As a global city, an engine of the UK economy where transformative developments are taking shape, a place of 1.15 million people with one of the youngest and most diverse populations, and overseen by Europe’s largest single-tier authority, Birmingham has a sense of scale.

This is also true for levelling up. When we published our levelling up strategy in November, we looked hard at the challenges. Over 40% of Birmingham’s children live in relative poverty. We’re in the top three most deprived core cities. Our citizens fare less well across many key indicators. Unemployment is the country’s highest. Around 90% of wards are more deprived than the national average and there’s a decade’s gap in the life expectancy between the poorest and most affluent areas. Bluntly, too many people are excluded from the benefits of our economy, inequalities have grown due to the pandemic and our communities now face the cost of living crisis.
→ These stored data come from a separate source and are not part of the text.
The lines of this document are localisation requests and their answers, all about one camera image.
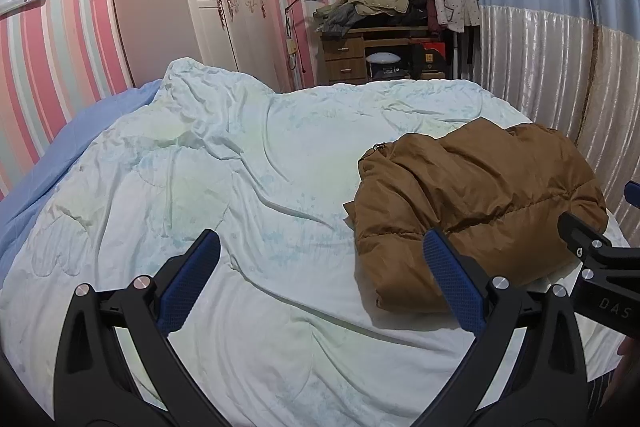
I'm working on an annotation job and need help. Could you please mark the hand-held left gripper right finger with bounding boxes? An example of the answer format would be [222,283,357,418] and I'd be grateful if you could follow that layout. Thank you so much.
[422,228,589,427]

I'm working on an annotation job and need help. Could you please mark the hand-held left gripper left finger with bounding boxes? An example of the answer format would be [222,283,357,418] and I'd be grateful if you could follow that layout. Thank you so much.
[52,229,222,427]

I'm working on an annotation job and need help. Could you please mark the brown puffer jacket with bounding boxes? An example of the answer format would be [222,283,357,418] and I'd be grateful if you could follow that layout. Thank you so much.
[342,117,611,313]

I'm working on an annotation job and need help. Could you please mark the black clothes pile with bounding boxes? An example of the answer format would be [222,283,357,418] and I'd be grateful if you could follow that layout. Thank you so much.
[375,0,431,30]

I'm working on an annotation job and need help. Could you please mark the person's dark patterned clothing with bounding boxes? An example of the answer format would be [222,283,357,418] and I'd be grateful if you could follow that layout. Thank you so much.
[582,372,633,427]

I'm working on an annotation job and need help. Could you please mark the white quilt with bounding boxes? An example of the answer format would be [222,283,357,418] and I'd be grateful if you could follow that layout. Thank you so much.
[0,56,633,427]

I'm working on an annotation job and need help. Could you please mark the cream pleated curtain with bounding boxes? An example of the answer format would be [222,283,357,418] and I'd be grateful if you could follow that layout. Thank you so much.
[472,4,640,208]

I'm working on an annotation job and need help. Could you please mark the blue bed sheet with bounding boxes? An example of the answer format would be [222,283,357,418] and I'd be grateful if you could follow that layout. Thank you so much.
[0,79,163,263]

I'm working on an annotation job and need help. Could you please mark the black hanging trousers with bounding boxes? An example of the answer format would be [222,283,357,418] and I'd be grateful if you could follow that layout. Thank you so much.
[450,27,478,80]

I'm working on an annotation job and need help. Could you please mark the red and black box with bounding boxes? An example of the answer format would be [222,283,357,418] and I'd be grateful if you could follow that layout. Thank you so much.
[414,42,447,78]

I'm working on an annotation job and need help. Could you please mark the wooden desk with drawers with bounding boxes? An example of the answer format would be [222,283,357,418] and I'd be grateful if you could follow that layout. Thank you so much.
[320,27,451,84]

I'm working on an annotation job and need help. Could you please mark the grey green jacket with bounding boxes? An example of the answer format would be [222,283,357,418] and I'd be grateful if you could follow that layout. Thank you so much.
[314,2,368,38]
These are challenges that we’re committed to address. It means harnessing our opportunities and ensuring that these are felt across the city. Our scale means that a great many people benefit if we level up and a significant contribution is made to the government’s national goals.

In Birmingham we say we’ve a golden decade of opportunity. Soon we host one of the world’s largest multi-sports events, the Commonwealth Games. We bid for the Games, we won it, are delivering it, and are now looking forward to a fantastic event and legacy – great for the city, region and UK.

HS2’s arrival towards the end of the decade, provides long-term momentum and is spurring investment now.

With our partners we’re bringing forward significant developments with new homes, commercial space and jobs. Increasing growth, jobs and business opportunities helps drive levelling up and we want to do much more.

This growth must be inclusive, so all people and places benefit. Levelling up means challenging the deeply ingrained structural inequalities, improving infrastructure including social infrastructure as well as public services, empowering citizens and ultimately delivering improved outcomes.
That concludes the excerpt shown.